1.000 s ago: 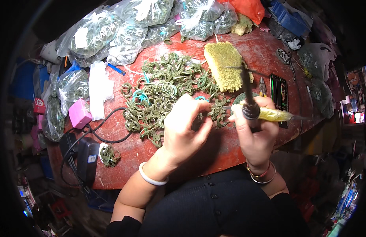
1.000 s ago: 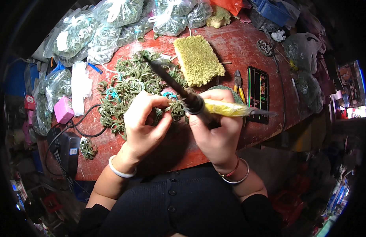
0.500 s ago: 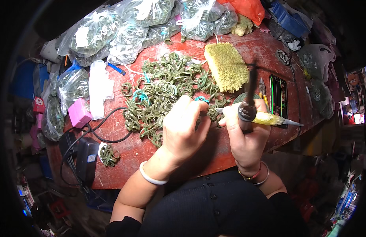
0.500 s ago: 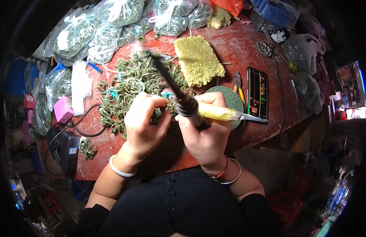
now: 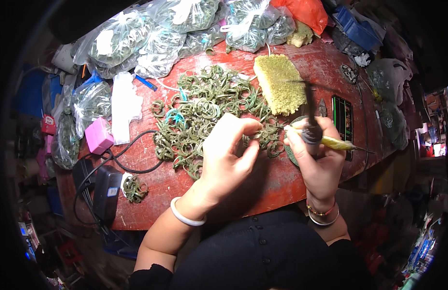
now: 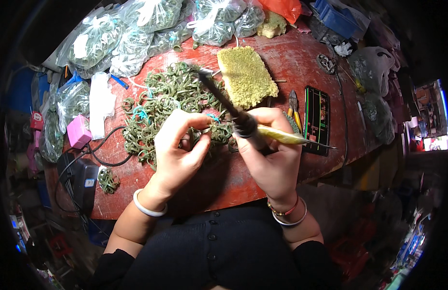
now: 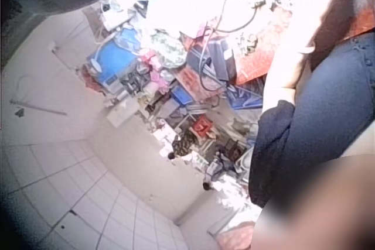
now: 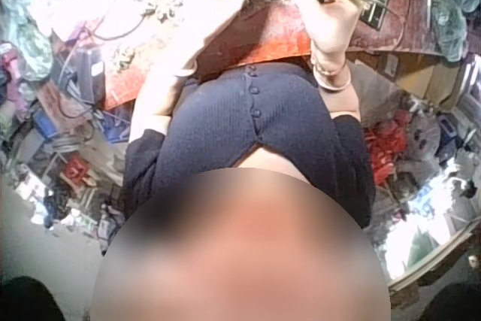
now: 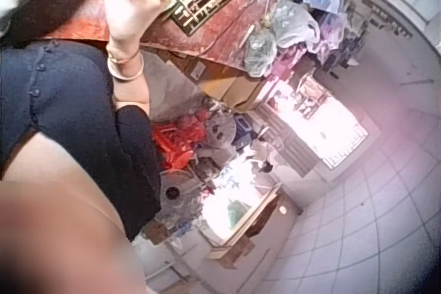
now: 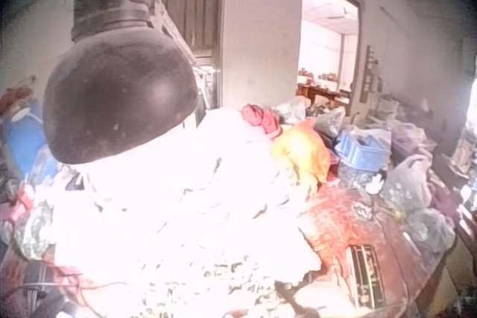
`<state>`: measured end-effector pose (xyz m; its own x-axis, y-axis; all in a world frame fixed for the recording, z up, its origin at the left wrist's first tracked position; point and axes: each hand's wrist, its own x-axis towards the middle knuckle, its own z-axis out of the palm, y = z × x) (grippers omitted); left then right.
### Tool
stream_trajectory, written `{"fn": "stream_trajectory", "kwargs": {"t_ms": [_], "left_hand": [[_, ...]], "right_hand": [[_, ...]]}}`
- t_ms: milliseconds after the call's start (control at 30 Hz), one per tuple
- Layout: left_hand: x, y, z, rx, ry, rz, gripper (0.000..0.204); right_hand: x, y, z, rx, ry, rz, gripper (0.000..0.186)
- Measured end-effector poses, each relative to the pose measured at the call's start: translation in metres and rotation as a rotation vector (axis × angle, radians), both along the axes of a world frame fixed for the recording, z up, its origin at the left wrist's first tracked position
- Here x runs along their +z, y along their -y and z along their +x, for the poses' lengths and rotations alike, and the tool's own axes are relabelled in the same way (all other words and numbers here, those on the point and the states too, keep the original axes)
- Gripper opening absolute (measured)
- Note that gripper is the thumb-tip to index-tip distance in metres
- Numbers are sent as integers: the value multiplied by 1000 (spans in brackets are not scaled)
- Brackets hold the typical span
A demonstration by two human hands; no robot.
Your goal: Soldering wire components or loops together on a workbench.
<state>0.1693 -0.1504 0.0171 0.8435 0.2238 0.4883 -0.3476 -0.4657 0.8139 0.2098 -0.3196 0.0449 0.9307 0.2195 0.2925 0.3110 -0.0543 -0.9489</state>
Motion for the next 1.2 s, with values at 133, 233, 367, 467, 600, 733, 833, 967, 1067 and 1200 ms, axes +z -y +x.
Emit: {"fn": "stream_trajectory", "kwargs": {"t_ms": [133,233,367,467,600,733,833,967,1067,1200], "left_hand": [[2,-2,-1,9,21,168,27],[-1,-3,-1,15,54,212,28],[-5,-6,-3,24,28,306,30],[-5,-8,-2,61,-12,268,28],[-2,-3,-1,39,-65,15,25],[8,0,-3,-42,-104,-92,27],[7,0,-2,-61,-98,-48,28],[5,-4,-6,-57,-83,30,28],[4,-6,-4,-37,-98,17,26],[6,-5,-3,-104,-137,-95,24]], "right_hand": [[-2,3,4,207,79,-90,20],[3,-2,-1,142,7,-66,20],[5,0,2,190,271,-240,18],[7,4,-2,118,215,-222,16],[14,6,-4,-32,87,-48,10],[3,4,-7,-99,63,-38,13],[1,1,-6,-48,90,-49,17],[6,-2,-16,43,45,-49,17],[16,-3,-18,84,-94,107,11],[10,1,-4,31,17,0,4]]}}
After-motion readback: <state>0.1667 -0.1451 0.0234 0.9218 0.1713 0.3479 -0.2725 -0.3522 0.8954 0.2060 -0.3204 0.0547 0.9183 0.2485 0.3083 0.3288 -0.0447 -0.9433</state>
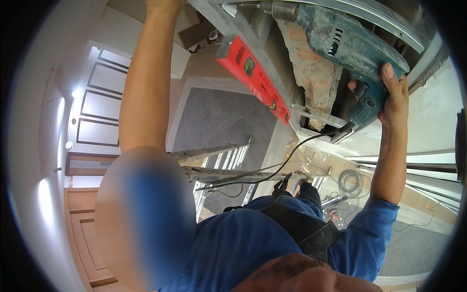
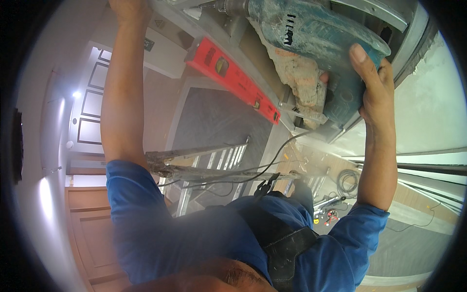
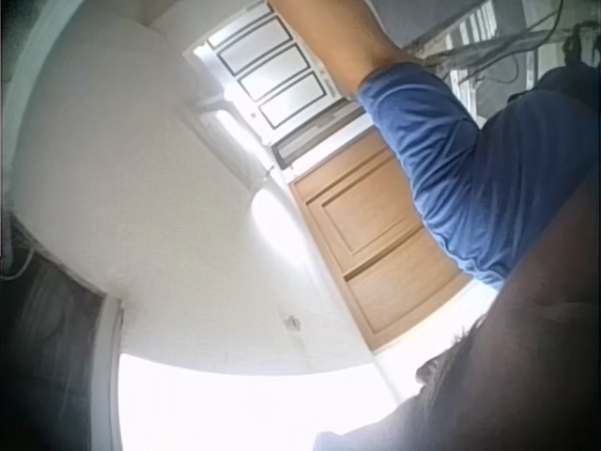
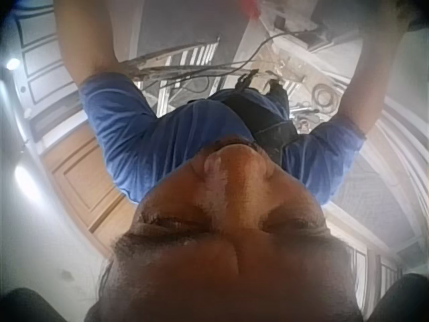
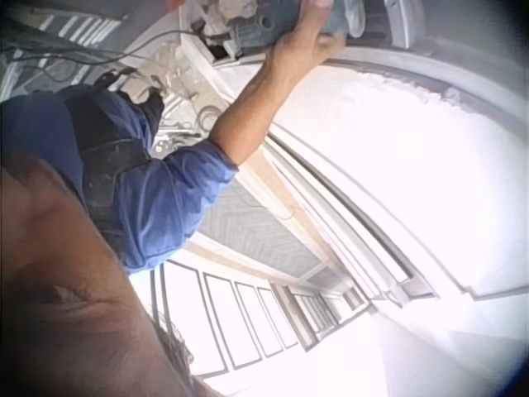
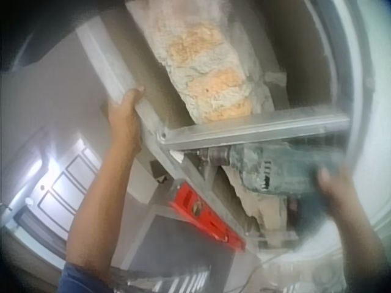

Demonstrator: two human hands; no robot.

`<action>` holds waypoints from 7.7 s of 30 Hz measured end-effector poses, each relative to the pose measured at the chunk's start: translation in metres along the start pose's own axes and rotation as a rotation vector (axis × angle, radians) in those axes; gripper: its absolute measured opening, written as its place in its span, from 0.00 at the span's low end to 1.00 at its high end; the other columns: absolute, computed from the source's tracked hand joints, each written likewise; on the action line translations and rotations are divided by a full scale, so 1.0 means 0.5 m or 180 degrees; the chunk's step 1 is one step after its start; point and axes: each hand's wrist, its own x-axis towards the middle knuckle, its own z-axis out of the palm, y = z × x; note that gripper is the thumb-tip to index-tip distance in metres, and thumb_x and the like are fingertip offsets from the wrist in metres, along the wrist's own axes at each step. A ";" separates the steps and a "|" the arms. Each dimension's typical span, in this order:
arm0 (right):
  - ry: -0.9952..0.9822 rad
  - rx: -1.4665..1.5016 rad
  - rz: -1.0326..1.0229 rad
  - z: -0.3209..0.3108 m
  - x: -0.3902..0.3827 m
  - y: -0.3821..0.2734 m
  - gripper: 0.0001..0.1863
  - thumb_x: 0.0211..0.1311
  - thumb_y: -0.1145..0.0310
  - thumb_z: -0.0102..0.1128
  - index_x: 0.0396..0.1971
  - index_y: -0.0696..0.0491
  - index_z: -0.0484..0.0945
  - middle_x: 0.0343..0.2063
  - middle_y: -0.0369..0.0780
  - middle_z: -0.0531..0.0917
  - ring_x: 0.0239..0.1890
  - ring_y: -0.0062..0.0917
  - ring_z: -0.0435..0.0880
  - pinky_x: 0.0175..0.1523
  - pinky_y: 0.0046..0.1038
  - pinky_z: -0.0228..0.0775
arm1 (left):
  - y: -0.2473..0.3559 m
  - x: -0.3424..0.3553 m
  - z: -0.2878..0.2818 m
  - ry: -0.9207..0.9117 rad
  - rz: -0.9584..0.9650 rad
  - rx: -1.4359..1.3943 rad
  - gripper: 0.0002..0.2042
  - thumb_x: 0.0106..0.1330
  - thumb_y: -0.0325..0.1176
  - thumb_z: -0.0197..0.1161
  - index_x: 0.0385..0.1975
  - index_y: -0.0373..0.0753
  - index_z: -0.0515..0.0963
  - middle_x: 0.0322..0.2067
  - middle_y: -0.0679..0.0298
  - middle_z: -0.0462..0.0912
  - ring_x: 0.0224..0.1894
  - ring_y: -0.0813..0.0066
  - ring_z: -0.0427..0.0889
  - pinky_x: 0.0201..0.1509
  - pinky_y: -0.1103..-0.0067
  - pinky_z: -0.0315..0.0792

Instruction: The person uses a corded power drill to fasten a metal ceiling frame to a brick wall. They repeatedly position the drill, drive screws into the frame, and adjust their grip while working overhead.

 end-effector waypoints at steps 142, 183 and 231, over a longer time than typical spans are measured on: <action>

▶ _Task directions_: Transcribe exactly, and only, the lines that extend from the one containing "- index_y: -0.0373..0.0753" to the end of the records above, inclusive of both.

▶ _Result_:
  - index_y: -0.0373..0.0753
  - index_z: -0.0515..0.0963
  - middle_x: 0.0322..0.2067
  - middle_y: -0.0679..0.0298
  - middle_z: -0.0462..0.0912
  - ring_x: 0.0224..0.1894
  - ring_y: -0.0813..0.0066
  - ring_z: -0.0427..0.0889
  - pinky_x: 0.0201..0.1509
  - pinky_y: -0.1103..-0.0067
  - pinky_z: -0.0315..0.0792

Instruction: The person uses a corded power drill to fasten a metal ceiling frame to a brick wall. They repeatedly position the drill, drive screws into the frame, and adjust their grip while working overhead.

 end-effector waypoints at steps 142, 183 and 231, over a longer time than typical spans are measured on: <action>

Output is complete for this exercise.